Each line of the data should be given again exactly.

Data provided Block Start

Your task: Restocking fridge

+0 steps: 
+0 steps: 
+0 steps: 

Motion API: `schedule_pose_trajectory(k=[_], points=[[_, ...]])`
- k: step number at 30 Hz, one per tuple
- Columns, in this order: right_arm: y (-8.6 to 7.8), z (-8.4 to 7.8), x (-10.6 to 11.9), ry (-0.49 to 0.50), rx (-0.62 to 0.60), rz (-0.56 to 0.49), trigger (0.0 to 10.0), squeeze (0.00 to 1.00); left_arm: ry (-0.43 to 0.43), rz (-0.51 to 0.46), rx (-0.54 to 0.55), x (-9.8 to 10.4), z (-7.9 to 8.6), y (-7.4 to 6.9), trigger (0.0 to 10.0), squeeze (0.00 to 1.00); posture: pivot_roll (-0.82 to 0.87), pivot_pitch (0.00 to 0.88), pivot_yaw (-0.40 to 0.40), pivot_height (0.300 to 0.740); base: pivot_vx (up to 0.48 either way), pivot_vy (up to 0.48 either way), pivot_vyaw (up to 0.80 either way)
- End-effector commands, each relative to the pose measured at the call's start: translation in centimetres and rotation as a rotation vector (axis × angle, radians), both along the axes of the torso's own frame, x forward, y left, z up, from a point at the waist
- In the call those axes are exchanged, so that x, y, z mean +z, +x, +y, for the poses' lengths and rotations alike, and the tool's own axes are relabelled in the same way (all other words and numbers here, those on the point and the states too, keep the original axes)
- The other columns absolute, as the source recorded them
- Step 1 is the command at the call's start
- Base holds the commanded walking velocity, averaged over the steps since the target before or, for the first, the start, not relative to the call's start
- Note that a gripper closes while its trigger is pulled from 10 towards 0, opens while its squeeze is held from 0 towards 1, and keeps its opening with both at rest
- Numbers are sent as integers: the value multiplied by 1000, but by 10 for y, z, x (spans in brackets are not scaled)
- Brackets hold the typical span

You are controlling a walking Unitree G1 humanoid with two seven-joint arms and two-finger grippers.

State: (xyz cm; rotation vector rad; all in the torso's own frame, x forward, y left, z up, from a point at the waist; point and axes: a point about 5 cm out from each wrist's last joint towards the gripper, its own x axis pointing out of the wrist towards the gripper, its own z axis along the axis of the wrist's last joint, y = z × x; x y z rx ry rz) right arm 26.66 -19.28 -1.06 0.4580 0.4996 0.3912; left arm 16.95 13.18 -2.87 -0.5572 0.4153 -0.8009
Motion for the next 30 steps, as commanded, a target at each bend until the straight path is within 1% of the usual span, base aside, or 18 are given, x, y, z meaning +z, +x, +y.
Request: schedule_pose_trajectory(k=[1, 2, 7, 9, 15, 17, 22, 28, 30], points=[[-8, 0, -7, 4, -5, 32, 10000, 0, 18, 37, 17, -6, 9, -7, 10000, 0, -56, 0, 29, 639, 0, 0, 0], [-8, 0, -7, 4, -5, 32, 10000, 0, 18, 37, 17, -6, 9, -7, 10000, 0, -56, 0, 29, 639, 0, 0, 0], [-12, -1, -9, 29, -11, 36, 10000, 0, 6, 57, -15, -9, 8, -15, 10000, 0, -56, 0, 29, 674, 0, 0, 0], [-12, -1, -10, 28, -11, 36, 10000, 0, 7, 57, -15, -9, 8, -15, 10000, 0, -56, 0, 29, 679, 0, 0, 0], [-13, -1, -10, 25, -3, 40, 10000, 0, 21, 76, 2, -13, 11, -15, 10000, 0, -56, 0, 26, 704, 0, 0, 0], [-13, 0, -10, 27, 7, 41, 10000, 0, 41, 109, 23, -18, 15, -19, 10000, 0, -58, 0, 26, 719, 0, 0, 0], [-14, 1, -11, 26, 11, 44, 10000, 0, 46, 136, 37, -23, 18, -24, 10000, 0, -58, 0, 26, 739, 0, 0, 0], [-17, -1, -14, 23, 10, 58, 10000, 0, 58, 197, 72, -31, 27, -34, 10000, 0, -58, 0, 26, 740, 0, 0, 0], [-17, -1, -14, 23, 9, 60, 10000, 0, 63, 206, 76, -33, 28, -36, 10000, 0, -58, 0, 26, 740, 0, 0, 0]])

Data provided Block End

> [Exercise answer]:
Your task: Restocking fridge

+0 steps: 
+0 steps: 
+0 steps: 

Motion API: `schedule_pose_trajectory(k=[_], points=[[_, ...]])`
- k: step number at 30 Hz, one per tuple
- Columns, in this order: right_arm: y (-8.6 to 7.8), z (-8.4 to 7.8), x (-10.6 to 11.9), ry (-0.49 to 0.50), rx (-0.62 to 0.60), rz (-0.56 to 0.49), trigger (0.0 to 10.0), squeeze (0.00 to 1.00); left_arm: ry (-0.43 to 0.43), rz (-0.51 to 0.46), rx (-0.54 to 0.55), x (-9.8 to 10.4), z (-7.9 to 8.6), y (-7.4 to 6.9), trigger (0.0 to 10.0), squeeze (0.00 to 1.00); posture: pivot_roll (-0.82 to 0.87), pivot_pitch (0.00 to 0.88), pivot_yaw (-0.40 to 0.40), pivot_height (0.300 to 0.740); base: pivot_vx (up to 0.48 either way), pivot_vy (up to 0.48 either way), pivot_vyaw (up to 0.80 either way)
- End-effector commands, each relative to the pose measured at the call's start: translation in centimetres and rotation as a rotation vector (axis × angle, radians), both along the axes of the torso's own frame, x forward, y left, z up, from a point at the waist
- In the call those axes are exchanged, so that x, y, z mean +z, +x, +y, for the poses' lengths and rotations alike, and the tool's own axes are relabelled in the same way (all other words and numbers here, those on the point and the states too, keep the original axes)
- The other columns absolute, as the source recorded them
- Step 1 is the command at the call's start
- Base holds the commanded walking velocity, averaged over the steps since the target before or, for the first, the start, not relative to the call's start
- Note that a gripper closes while its trigger is pulled from 10 towards 0, opens while its squeeze is held from 0 towards 1, and keeps its opening with both at rest
- Numbers are sent as integers: the value multiplied by 1000, but by 10 for y, z, x (spans in brackets are not scaled)
- Brackets hold the typical span

You are controlling a walking Unitree G1 humanoid with two seven-joint arms and two-finger grippers.

State: (xyz cm; rotation vector rad; all in the torso's own frame, x forward, y left, z up, from a point at the waist; point and axes: a point about 5 cm out from each wrist's last joint towards the gripper, its own x axis pointing out of the wrist towards the gripper, its own z axis along the axis of the wrist's last joint, y = z × x; x y z rx ry rz) right arm 26.66 -19.28 -1.06 0.4580 0.4996 0.3912; left arm 16.95 13.18 -2.87 -0.5572 0.4153 -0.8009
Motion for the next 30 steps, as commanded, a target at each bend until the straight path is within 1% of the usual span, base aside, or 18 are given, x, y, z meaning +z, +x, +y.
Request: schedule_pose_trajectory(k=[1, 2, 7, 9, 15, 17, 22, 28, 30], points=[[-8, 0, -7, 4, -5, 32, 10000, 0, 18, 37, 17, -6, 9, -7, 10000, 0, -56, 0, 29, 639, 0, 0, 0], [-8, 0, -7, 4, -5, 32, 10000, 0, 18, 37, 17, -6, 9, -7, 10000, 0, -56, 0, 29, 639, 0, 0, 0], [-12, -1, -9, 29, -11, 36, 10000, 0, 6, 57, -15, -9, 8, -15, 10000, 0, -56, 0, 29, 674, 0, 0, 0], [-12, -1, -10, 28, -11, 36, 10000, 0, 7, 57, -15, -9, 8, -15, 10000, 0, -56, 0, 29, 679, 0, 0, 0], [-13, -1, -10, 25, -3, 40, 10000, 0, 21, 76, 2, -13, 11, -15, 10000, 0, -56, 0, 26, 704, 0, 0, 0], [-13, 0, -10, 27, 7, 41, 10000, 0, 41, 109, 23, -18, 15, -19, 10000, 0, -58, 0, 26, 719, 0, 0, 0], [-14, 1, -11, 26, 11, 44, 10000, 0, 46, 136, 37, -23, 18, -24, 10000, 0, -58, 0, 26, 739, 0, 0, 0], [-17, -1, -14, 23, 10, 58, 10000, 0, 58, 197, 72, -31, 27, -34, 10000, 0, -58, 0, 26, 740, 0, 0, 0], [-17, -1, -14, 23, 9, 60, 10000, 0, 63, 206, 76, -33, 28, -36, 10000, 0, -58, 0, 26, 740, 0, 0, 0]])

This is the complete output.